Data analysis and interpretation

Different software can be used for MRD-MFC analysis of the digital data files (.fcs) with similar performance. Every software has its own advantages and disadvantages. There is no agreement to the minimal percentage of LAIP that should be present at diagnosis to select a given marker for MRD monitoring during therapy. Since antigen expression can shift during therapy, it is recommended to identify more than 1 LAIP at diagnosis and to recognize the presence of new LAIP following therapy to reduce false-negative results when using the LAIP approach. In principle, the LAIP method measures the most prominent LAIP population at diagnosis, which is then followed during therapy.[30] This approach is optimized by the analysis of a baseline sample at diagnosis, which is not always available in daily routine settings but should be strongly recommended. In addition, emergent clones can result from clonal evolution or from the persistence of chemoresistant subclones during follow-up and might be missed with the LAIP approach.[44-46] Therefore, some researchers use the DfN approach to identify aberrant populations following therapy.[27] The DfN approach can be applied in the absence of a diagnostic sample. Since it does not rely on stability of the diagnostic LAIP during treatment course it can identify leukemic populations even when a subclone emerges outside the LAIP selected at diagnosis. However, this approach requires detailed knowledge of normal and regenerating BM profiles to distinguish the AML clones from preleukemic immunophenotypes.[41] The different techniques also influence the specificity and sensitivity of the assay, with likely higher specificity of the LAIP method compared to higher sensitivity with the DfN approach.[43] The ELN experts would therefore recommend a combination of the 2 analysis methods,[5] recognizing that caution should be used for certain markers that may be transiently expressed in regenerating BM (eg, CD25, CD22, and CD15, from published and shared experience).[43] Regardless of the approach used, the panel suggest a particular attention be devoted to emerging clones also in regions not originally included in the blast gate. An example of an emerging clone in the DfN approach can be found in Figure S2, Supplemental Digital Content, http://links.lww.com/HS/A214.

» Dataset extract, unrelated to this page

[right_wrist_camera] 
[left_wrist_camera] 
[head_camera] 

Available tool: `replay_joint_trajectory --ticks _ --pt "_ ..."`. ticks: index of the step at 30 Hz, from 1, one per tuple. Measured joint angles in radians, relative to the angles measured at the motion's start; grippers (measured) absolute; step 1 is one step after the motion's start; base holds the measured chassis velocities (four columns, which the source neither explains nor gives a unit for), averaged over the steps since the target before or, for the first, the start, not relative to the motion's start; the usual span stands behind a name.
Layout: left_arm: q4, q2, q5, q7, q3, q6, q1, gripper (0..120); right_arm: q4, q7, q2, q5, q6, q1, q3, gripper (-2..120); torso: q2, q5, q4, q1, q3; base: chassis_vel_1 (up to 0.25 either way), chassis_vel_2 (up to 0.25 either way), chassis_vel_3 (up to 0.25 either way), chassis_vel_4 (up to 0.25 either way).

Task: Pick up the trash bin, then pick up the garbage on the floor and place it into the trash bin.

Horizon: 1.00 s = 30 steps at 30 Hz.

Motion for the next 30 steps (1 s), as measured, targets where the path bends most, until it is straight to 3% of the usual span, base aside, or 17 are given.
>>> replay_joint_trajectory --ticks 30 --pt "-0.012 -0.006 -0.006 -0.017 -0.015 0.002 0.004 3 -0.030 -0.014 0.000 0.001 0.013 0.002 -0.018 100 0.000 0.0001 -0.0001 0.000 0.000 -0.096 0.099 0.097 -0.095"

For clinical decision-making based on the presence of MRD, the threshold defining positivity is of crucial importance and may depend on the time point of sample collection during and after therapy, the treatment schedule and the AML subtype. In general, the threshold of 0.1% after 2 cycles of chemotherapy is used as a prognostic factor in AML for outcome and for clinical decisions regarding intensity of the consolidation treatment.[47] Although more research is required to validate the cutoff for a particular clinical situation, it is essential to be aware of the performance characteristics of the assay in the lower ranges of detection due to the interference of background events. For accurate knowledge of assay performance, 3 characteristics need to be considered: (1) LOB is the maximum number of LAIP cells measured in samples lacking leukemia (such as normal or regenerating BM or samples not stained with the antibody of interest) [LOB = meanblank + 1.645(SDblank)]; (2) limit of detection (LOD) is the minimal number of LAIP cells that can accurately be distinguished above background [LOD = LOB + 1.645(SDlow positive)]; (3) LLOQ is the lowest LAIP% that can be reliably quantified relative to a defined acceptance criterion and is equal to or higher than LOD.[48] LOD is ideally established by measuring 10 samples having a very low positive LAIP in triplicate. A coefficient of variation (CV) of <30% is proposed to confirm acceptable LLOQ.[49] The LOD of DfN gates is estimated in the same manner as for the LAIP approach.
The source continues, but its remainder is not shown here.